PROBLEM TO SOLVE
Below you will find a set of lines. Repeat them all exactly.

DATA EXTRACTS
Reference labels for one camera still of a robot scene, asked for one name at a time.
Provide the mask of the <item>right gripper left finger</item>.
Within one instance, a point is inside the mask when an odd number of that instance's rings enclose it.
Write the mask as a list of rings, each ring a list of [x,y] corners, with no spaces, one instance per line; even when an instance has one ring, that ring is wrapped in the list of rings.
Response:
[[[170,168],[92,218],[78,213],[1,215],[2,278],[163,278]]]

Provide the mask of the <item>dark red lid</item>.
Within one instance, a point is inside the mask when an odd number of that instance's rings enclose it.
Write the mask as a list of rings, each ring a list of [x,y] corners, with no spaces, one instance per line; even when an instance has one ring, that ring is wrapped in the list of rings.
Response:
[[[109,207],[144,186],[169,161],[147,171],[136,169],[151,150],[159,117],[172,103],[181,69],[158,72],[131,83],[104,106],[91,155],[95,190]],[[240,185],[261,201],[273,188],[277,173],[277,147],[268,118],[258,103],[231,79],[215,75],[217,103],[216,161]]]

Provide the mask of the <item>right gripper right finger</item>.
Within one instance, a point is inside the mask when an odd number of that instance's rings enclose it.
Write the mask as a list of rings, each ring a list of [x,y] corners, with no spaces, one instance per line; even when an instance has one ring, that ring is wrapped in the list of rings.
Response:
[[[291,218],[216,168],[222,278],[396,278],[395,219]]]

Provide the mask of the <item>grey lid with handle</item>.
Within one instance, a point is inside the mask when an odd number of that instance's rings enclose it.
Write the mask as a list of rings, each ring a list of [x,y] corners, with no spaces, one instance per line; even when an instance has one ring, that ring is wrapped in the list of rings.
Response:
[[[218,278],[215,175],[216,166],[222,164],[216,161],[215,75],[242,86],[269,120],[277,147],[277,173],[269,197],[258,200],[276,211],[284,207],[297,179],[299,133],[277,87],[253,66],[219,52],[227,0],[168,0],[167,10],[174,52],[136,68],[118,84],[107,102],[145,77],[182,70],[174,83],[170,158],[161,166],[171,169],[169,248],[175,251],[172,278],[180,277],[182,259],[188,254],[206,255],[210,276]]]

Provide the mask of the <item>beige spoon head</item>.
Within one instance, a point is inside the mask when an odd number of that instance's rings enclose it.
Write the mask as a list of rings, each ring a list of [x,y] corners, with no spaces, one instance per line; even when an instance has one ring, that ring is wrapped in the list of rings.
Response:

TASK RESPONSE
Reference labels for one camera still of a robot scene, asked for one name at a time.
Provide the mask of the <item>right gripper left finger</item>.
Within one instance, a point is inside the mask when an odd number of that instance's rings enclose it.
Write the mask as a list of rings, each ring a list of [x,y] corners, with no spaces, one instance per line; even when an instance has one ring, that ring is wrapped in the list of rings.
Response:
[[[170,168],[92,218],[78,213],[1,215],[2,278],[163,278]]]

Provide the mask of the <item>dark red lid</item>.
Within one instance, a point is inside the mask when an odd number of that instance's rings enclose it.
Write the mask as a list of rings, each ring a list of [x,y] corners, with no spaces, one instance per line; even when an instance has one ring, that ring is wrapped in the list of rings.
Response:
[[[109,207],[144,186],[169,161],[147,171],[136,169],[151,150],[159,117],[172,103],[181,69],[158,72],[131,83],[104,106],[91,155],[95,190]],[[240,185],[261,201],[273,188],[277,173],[277,147],[268,118],[258,103],[231,79],[215,75],[217,103],[216,161]]]

Provide the mask of the <item>right gripper right finger</item>.
Within one instance, a point is inside the mask when an odd number of that instance's rings enclose it.
Write the mask as a list of rings, each ring a list of [x,y] corners, with no spaces, one instance per line; even when an instance has one ring, that ring is wrapped in the list of rings.
Response:
[[[291,218],[216,168],[222,278],[396,278],[395,219]]]

Provide the mask of the <item>grey lid with handle</item>.
Within one instance, a point is inside the mask when an odd number of that instance's rings enclose it.
Write the mask as a list of rings, each ring a list of [x,y] corners, with no spaces, one instance per line; even when an instance has one ring, that ring is wrapped in the list of rings.
Response:
[[[218,278],[215,175],[216,166],[222,164],[216,161],[215,75],[242,86],[269,120],[277,147],[277,173],[269,197],[258,200],[276,211],[284,207],[297,179],[299,133],[277,87],[253,66],[219,52],[227,0],[168,0],[167,10],[174,52],[136,68],[118,84],[107,102],[145,77],[182,70],[174,83],[170,158],[161,166],[171,169],[169,248],[175,251],[172,278],[180,277],[182,259],[188,254],[206,255],[210,276]]]

Provide the mask of the <item>beige spoon head</item>.
Within one instance, a point is inside the mask when an odd number of that instance's rings enclose it.
Write the mask as a list of rings, each ring a list of [x,y] corners, with no spaces, one instance per line; even when an instance has one ring, that ring is wrapped in the list of rings.
Response:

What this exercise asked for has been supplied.